§ Task objective: Please repeat, unchanged, the lines at the top of the listing below, ending with the one that has "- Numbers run".

§ Data excerpt:
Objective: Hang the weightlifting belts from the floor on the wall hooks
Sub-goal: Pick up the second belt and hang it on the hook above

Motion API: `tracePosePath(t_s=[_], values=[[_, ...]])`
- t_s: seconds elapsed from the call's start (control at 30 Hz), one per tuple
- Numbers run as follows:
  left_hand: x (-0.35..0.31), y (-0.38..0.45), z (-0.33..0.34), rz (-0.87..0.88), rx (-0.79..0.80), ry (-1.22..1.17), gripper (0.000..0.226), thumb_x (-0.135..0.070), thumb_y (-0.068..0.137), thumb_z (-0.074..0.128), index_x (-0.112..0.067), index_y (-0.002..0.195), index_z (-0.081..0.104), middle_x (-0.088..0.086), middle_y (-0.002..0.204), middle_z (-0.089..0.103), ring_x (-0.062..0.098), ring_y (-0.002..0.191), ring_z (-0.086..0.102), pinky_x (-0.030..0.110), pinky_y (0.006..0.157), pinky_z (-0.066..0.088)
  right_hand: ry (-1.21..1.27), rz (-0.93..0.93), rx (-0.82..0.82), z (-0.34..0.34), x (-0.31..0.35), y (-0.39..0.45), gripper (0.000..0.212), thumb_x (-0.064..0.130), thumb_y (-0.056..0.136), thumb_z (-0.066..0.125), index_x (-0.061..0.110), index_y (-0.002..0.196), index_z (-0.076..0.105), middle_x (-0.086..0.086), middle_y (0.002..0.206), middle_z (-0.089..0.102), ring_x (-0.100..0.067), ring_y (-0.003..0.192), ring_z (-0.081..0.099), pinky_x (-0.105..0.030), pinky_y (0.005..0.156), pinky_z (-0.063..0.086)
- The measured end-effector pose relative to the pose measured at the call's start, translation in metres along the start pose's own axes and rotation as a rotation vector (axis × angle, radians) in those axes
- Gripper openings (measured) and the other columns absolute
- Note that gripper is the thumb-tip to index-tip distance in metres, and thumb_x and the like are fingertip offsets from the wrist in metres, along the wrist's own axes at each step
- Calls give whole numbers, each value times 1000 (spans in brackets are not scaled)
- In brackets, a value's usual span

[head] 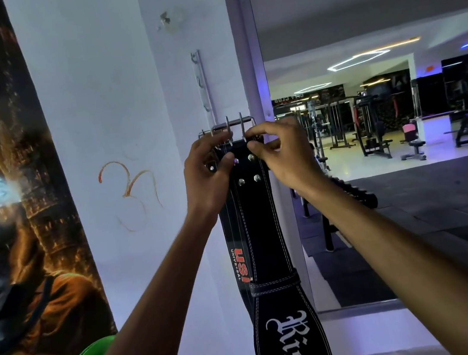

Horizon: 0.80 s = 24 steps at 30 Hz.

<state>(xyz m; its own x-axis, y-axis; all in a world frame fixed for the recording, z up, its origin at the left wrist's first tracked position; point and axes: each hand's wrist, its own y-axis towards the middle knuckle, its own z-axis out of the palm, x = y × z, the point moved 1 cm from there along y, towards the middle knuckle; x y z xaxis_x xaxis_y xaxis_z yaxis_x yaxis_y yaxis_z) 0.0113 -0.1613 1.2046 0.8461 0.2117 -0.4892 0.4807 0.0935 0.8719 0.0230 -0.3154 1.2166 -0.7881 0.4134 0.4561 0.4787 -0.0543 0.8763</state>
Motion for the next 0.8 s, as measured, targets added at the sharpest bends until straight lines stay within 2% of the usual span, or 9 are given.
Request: tracePosePath(t_s=[0.03, 0.1, 0.17, 0.23, 0.33, 0.47, 0.6, 0.7, 0.8], values=[[9, 3, 1, 11, -1, -1, 38, 9, 89, 61, -14, 117, 70, 2, 125, 65, 16, 111, 65, 20, 92, 53, -7, -15, -1, 4, -5, 5, 23, 13, 86, 70, 22, 107, 72, -10, 111, 53, -21, 94, 63, -8, 76, 50], [28, 12, 2, 11, -11, -19, 39, 8, 88, 62, -20, 114, 71, -2, 121, 65, 20, 111, 66, 33, 95, 56, -20, -34, 19, 11, -13, 16, 31, 6, 85, 70, 20, 113, 71, -6, 109, 45, -15, 101, 54, 2, 75, 42], [45, 23, 1, -2, -29, -36, 43, 6, 87, 62, -31, 107, 71, -3, 119, 67, 26, 109, 68, 49, 96, 57, -18, -65, 51, 21, -19, 27, 37, -1, 84, 69, 20, 114, 70, -4, 110, 47, -6, 102, 50, 3, 75, 40], [67, 41, 0, 1, -32, -48, 44, 5, 87, 63, -36, 101, 70, 2, 118, 68, 29, 105, 70, 55, 93, 57, -18, -104, 47, 35, -32, 41, 36, -3, 83, 68, 20, 109, 71, -3, 113, 53, 4, 102, 49, 0, 78, 41], [95, 72, -3, 39, -4, -60, 34, 6, 88, 63, -25, 100, 68, 3, 112, 72, 23, 99, 70, 48, 93, 59, -24, -128, 15, 57, -52, 69, 30, -4, 82, 67, 17, 103, 71, -2, 114, 62, 4, 102, 56, -8, 83, 46], [132, 113, -6, 49, 5, -85, 28, 5, 89, 63, -19, 102, 68, -6, 104, 72, 16, 95, 68, 32, 84, 58, -22, -134, 7, 86, -74, 106, 26, -3, 83, 66, 13, 103, 71, 8, 104, 68, 8, 88, 60, -10, 77, 48], [164, 147, -7, 92, -19, -93, 36, 3, 86, 65, -20, 113, 70, -7, 109, 72, 21, 106, 70, 47, 99, 57, -1, -152, -54, 110, -98, 135, 38, 0, 83, 69, 19, 115, 63, 6, 101, 67, 4, 83, 63, -24, 78, 56], [181, 169, -6, 103, -17, -82, 43, 2, 87, 67, -19, 125, 67, -2, 121, 71, 21, 115, 69, 46, 101, 56, 20, -152, -76, 124, -115, 157, 49, -1, 82, 69, 20, 125, 58, -3, 104, 69, -6, 87, 65, -21, 77, 55], [195, 192, -4, 135, -26, -69, 49, 3, 87, 66, -17, 132, 64, 2, 128, 70, 23, 118, 68, 48, 101, 56, 14, -177, -98, 136, -128, 180, 51, -2, 83, 69, 20, 128, 57, -3, 102, 69, -3, 78, 63, -14, 73, 52]])
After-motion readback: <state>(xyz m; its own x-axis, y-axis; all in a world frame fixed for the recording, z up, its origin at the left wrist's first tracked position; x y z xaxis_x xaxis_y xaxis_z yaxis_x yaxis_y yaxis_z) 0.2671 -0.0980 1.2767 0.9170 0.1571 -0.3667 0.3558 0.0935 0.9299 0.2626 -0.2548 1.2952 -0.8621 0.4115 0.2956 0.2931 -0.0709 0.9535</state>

§ Task output:
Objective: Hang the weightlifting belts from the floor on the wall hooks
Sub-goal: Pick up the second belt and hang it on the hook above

Motion API: `tracePosePath(t_s=[_], values=[[_, ...]])`
- t_s: seconds elapsed from the call's start (control at 30 Hz), one per tuple
- Numbers run as follows:

This concludes the exercise.